How to Deal With Other Peoples’ Jealousy
Maybe a coworker who was formerly friendly to you has turned cold and aloof ever since you received a promotion. Or perhaps you’re getting snide comments or remarks from someone on your team about how you’re clearly the boss’s favorite.
It can be tough to deal with other people’s jealousy or envy – but here are some practical things you can try:
- Be polite and civil. Don’t stoop to their level – it could make the situation worse (and could lead to you getting into trouble at work).
- Offer help and support (if they’ll let you). Let’s say a grumpy coworker says, “You’re so fast with these reports, you’re making us mere mortals look bad.” You might say something like, “Oh, I struggled at first, but I found a way to really speed things up. Can I show you?”
- Try not to take it personally. Chances are, you haven’t done anything wrong. “Jealousy can arise for all kinds of reasons, and it’s your colleagues’ responsibility to work through them, not yours,” says Kate Hanselman, board-certified Psychiatric Mental Health Nurse Practitioner.
- Ignore the jealous behavior. If you do decide to speak to your colleague about it, do so privately and in a non-confrontational way. You may discover that the root of jealousy is a communication problem.
How to Deal With Your Own Jealousy
Maybe you’re struggling with jealousy or envy at work. Perhaps you have a star co-worker who’s constantly getting praised by management – and who receives lavish rewards.
Jealousy can be very destructive to your peace of mind. It keeps you focused, in a negative way, on someone else – rather than on your own actions and performance.
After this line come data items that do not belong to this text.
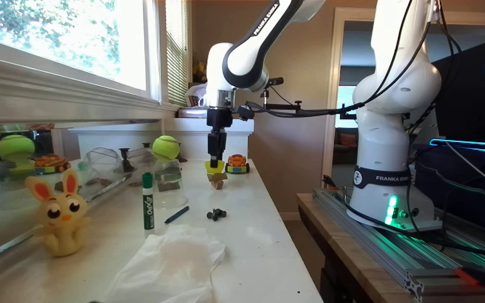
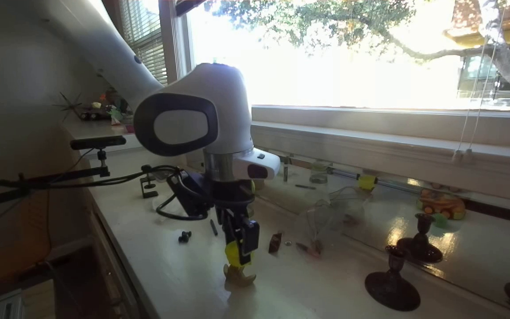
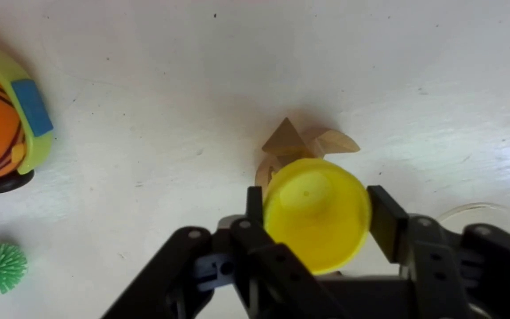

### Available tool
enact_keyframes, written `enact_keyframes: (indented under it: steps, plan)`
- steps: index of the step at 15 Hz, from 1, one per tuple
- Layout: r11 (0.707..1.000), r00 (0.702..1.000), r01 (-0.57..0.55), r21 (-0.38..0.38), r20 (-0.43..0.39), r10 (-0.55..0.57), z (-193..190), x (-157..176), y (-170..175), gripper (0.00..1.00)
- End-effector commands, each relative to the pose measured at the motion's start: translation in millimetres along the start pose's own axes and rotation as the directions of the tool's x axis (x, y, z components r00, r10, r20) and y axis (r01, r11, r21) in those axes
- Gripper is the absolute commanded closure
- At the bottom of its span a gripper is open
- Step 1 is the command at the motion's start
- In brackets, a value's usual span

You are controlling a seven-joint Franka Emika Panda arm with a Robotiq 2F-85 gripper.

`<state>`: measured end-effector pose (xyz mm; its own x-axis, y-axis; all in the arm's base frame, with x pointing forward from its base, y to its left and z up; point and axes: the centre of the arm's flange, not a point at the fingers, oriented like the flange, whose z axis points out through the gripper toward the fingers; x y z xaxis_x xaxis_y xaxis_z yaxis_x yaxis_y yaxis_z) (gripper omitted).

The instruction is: Put the yellow bowl on the counter, then place the green toy in it

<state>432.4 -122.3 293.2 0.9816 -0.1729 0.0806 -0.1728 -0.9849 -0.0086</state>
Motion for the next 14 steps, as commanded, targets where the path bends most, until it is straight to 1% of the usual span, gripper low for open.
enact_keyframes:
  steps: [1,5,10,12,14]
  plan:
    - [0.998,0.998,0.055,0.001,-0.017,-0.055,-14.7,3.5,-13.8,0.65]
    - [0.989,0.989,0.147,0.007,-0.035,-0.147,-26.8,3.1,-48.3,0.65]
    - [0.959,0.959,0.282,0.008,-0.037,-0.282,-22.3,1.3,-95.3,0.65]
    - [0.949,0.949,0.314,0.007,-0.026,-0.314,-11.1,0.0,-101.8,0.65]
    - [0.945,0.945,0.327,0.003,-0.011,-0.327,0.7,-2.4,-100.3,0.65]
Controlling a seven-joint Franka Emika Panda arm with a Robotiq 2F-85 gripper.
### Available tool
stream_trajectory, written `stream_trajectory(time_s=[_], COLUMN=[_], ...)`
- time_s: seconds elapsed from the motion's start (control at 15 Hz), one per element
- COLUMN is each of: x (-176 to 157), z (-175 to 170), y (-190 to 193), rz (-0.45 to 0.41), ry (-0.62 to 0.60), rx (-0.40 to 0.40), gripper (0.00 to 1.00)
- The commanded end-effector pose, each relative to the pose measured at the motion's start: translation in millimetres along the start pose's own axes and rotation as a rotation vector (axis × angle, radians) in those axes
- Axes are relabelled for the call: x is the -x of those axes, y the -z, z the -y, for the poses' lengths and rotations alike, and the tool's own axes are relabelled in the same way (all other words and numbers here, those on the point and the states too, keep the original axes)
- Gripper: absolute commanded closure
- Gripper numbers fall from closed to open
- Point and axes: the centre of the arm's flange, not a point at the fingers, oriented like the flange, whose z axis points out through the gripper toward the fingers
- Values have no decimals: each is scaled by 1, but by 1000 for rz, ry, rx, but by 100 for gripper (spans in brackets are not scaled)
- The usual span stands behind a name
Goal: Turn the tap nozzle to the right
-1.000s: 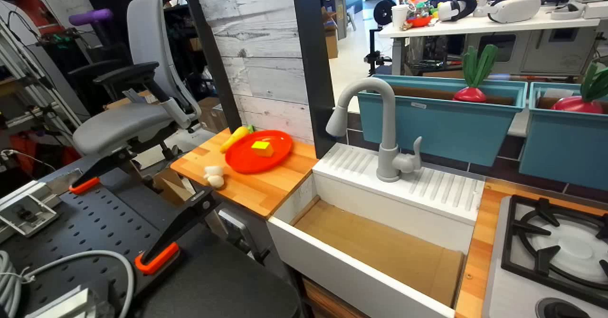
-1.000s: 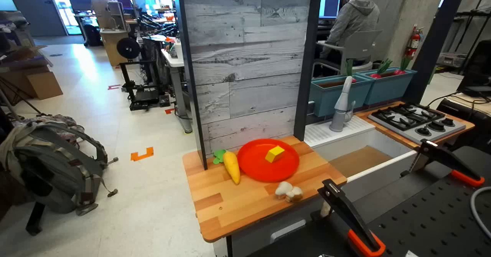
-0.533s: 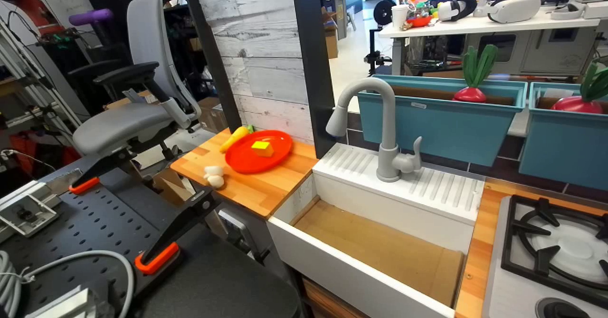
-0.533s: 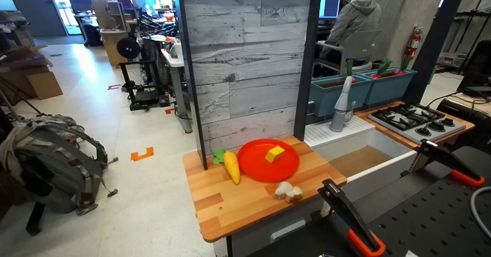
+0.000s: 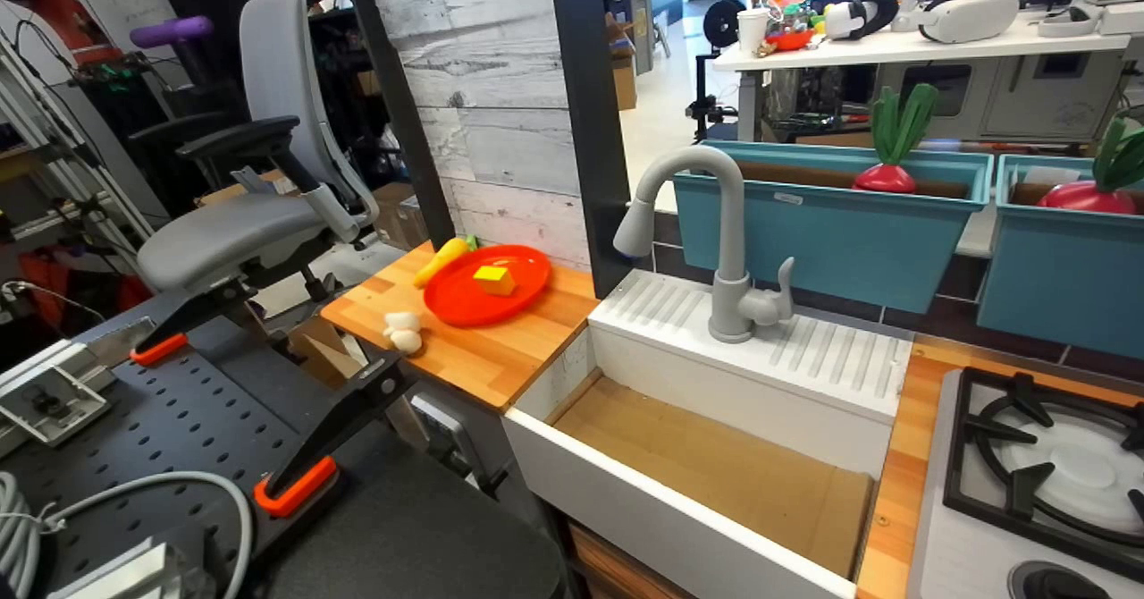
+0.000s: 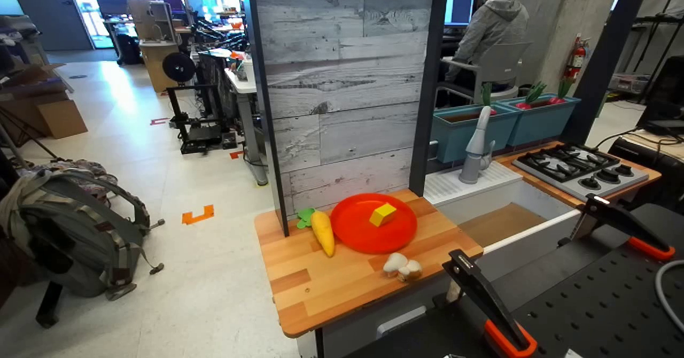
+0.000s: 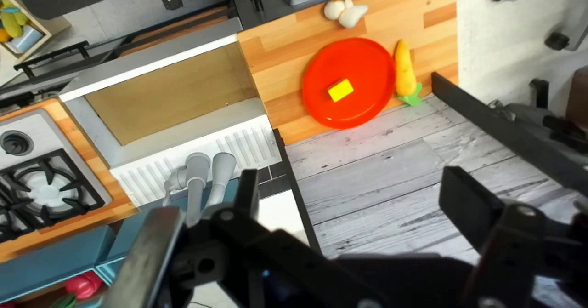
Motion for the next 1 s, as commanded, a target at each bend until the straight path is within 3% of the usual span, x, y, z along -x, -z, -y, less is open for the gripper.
stream_trajectory(time_s=[0.0, 0.53, 0.93], x=[-57, -128, -150], z=[-17, -79, -109], y=[-40, -133, -196], rz=[-11, -59, -12], ry=[-164, -459, -532], rx=[-17, -45, -10], gripper=[0, 0, 0])
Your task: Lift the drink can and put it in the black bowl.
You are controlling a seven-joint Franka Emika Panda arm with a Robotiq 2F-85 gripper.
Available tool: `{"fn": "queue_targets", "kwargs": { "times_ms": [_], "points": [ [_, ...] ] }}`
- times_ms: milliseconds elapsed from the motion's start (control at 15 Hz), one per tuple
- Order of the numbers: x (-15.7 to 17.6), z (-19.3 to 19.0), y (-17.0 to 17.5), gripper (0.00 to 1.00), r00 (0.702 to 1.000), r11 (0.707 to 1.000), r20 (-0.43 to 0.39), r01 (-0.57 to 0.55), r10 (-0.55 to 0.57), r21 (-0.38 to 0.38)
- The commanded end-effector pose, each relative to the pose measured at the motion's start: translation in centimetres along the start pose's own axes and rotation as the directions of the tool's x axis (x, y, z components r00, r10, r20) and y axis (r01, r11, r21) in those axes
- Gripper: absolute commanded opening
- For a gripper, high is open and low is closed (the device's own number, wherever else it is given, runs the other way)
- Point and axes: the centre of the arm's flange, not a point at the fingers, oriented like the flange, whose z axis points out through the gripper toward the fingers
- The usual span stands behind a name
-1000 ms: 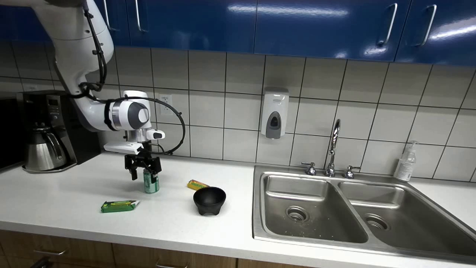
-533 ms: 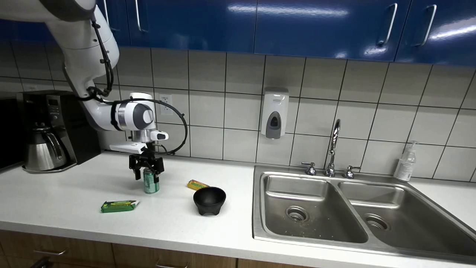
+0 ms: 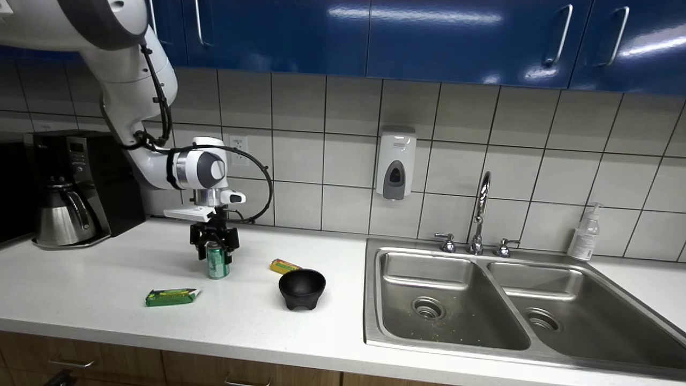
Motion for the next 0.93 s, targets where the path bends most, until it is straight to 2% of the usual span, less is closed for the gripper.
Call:
{"fn": "queue_targets", "kwargs": {
  "times_ms": [0,67,133,200,467,867],
  "points": [
    [1.9,-0.1,-0.2,1.0,0.999,1.0,0.028,-0.031,0.031,0.0],
    [2.0,0.0,-0.1,1.0,0.999,0.999,0.031,-0.032,0.032,-0.002],
    [2.2,0.0,-0.1,0.75,0.999,0.999,0.031,-0.032,0.032,-0.003],
    [2.3,0.1,-0.1,0.72,0.999,1.0,0.032,-0.03,0.03,-0.004],
    [2.8,0.0,-0.2,0.41,0.999,0.999,0.035,-0.032,0.032,-0.003],
    [2.5,-0.9,0.2,0.41,0.999,0.999,0.028,-0.035,0.035,-0.004]
  ]
}}
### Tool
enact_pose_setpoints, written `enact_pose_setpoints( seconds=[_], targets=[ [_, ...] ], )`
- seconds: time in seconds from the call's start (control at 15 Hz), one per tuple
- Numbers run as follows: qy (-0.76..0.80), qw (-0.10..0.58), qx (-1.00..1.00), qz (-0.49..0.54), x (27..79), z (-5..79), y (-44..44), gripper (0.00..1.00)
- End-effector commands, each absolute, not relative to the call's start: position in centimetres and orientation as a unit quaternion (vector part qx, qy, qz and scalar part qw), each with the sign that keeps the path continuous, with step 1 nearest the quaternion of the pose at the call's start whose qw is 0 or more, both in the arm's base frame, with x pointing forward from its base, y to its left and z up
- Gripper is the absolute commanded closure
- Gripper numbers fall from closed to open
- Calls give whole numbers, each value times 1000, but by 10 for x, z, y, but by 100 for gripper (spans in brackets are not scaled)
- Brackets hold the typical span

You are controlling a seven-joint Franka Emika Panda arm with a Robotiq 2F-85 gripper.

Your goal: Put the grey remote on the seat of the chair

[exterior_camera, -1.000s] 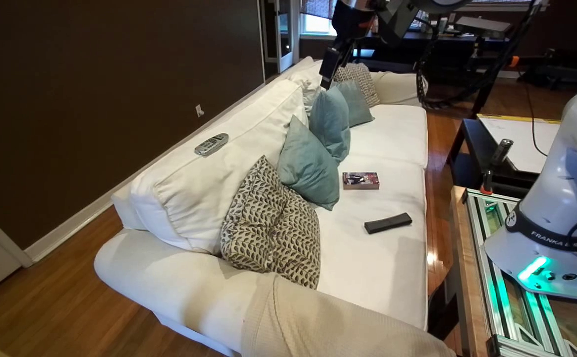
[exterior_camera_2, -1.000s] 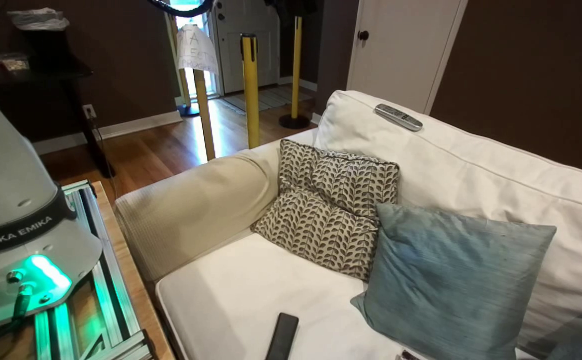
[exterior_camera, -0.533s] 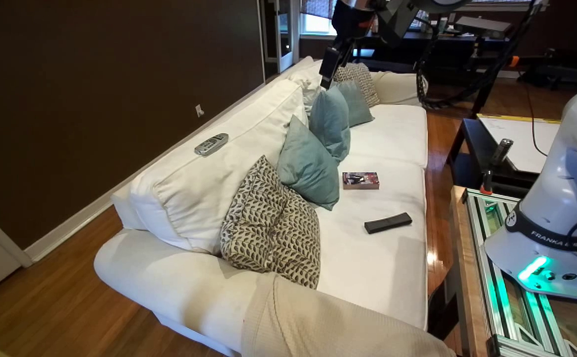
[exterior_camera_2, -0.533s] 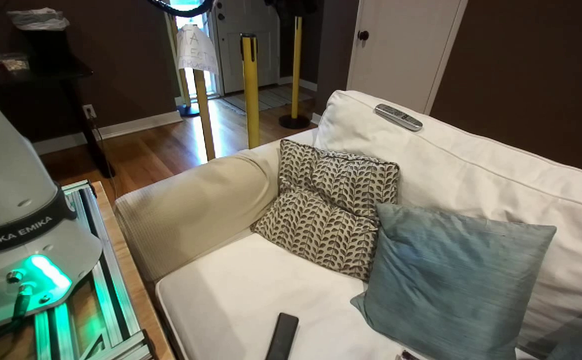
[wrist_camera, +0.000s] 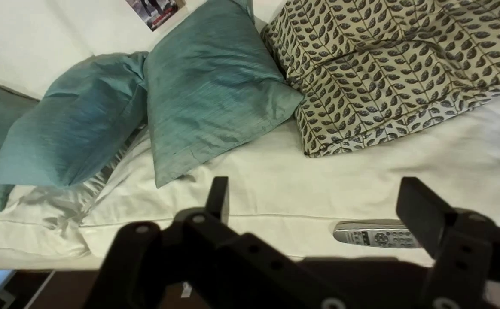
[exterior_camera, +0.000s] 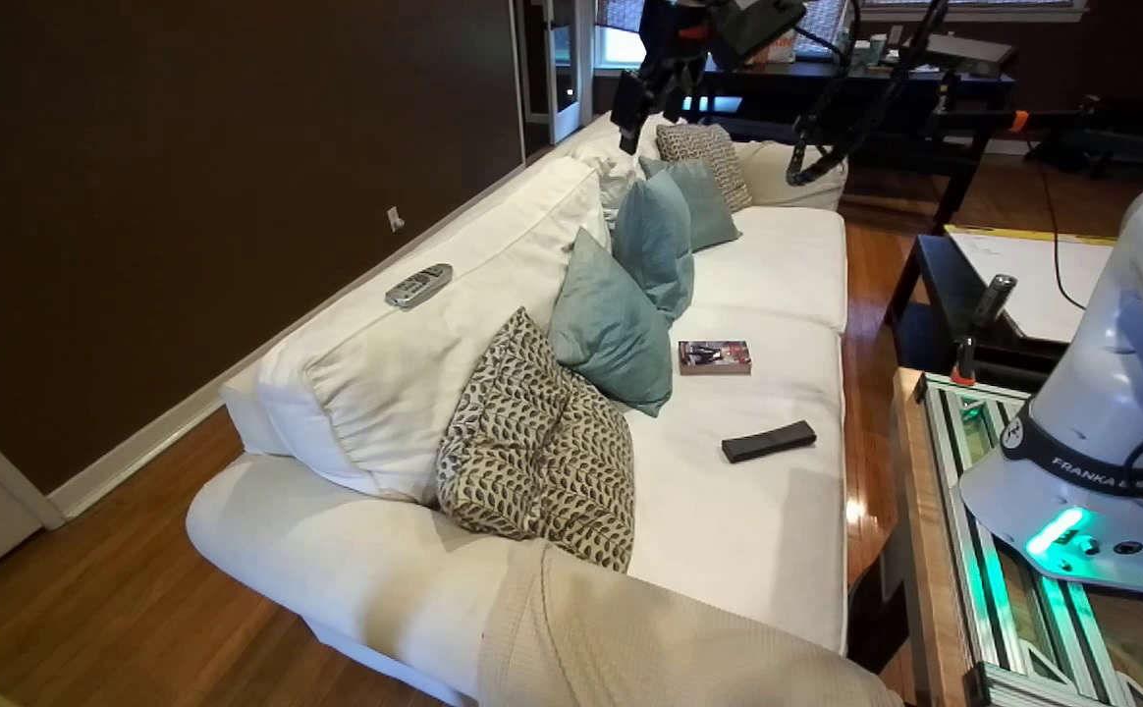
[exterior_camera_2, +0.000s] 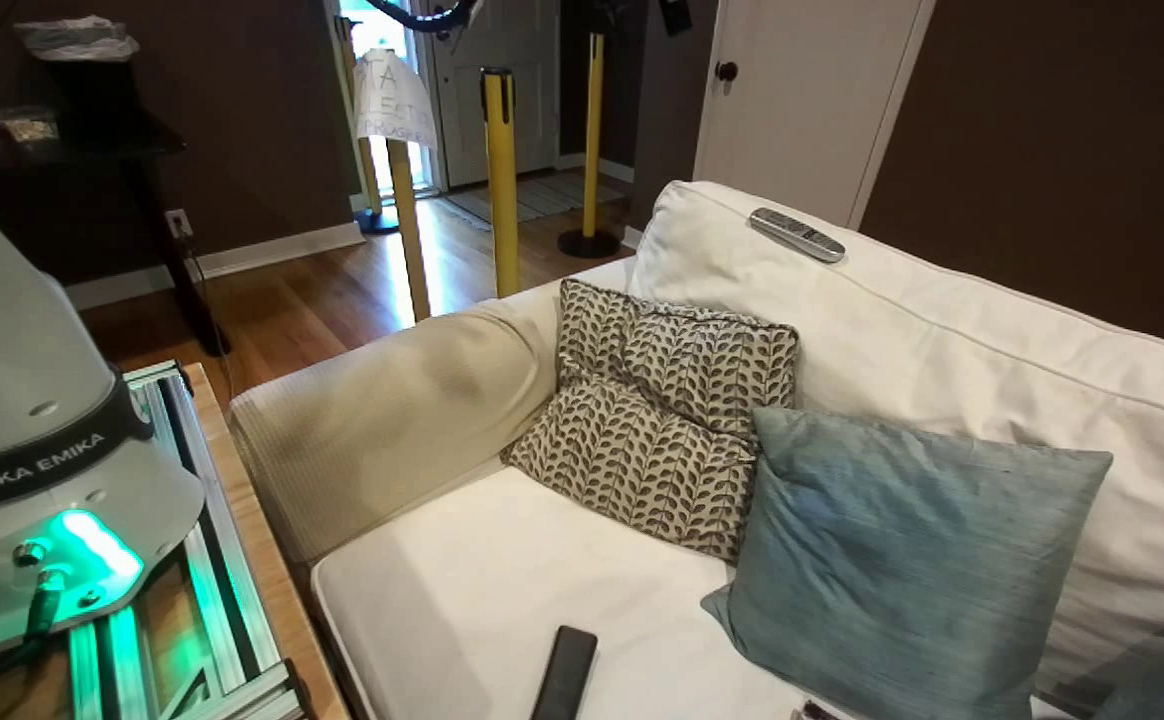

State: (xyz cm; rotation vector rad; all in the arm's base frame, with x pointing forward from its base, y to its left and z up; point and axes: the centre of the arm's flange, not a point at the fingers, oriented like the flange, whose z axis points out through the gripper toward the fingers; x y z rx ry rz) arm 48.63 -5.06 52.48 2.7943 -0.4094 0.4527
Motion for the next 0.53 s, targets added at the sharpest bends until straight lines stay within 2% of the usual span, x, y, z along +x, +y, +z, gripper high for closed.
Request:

Here are some things you can do:
- Don’t compare yourself to other people. It can be very tempting to constantly see how you measure up against someone else, whether that’s in terms of their productivity, the amount of praise they receive, or their paycheck. Instead, bring your focus back to yourself. How can you move toward your goals at work? What could you do differently this month compared with last month?
- Be happy for colleagues when they succeed. And if you can’t be happy, at least pretend to … you might find that genuine pleasure in their achievement follows! Say, “Well done” when they receive an award or recognition.
- Try to figure out what underlies your jealousy. Maybe you’re envious of someone’s promotion because you’re worried about your personal finances – and the money would have really helped. Is there a different way you can improve things financially? By taking positive action, you’ll find that the jealous feelings fade naturally.
- Avoid gossip and talking behind people’s backs. In some workplaces, a negative culture develops where several coworkers complain to one another about a high-flying colleague. This just feeds your jealous feelings. Opt out of these types of conversations: you won’t gain anything by surrounding yourself with negative people.
Jealousy can turn otherwise happy workplaces into uncomfortable places for everyone. Whether it’s your own jealousy or that of someone on your team, take steps today to root it out.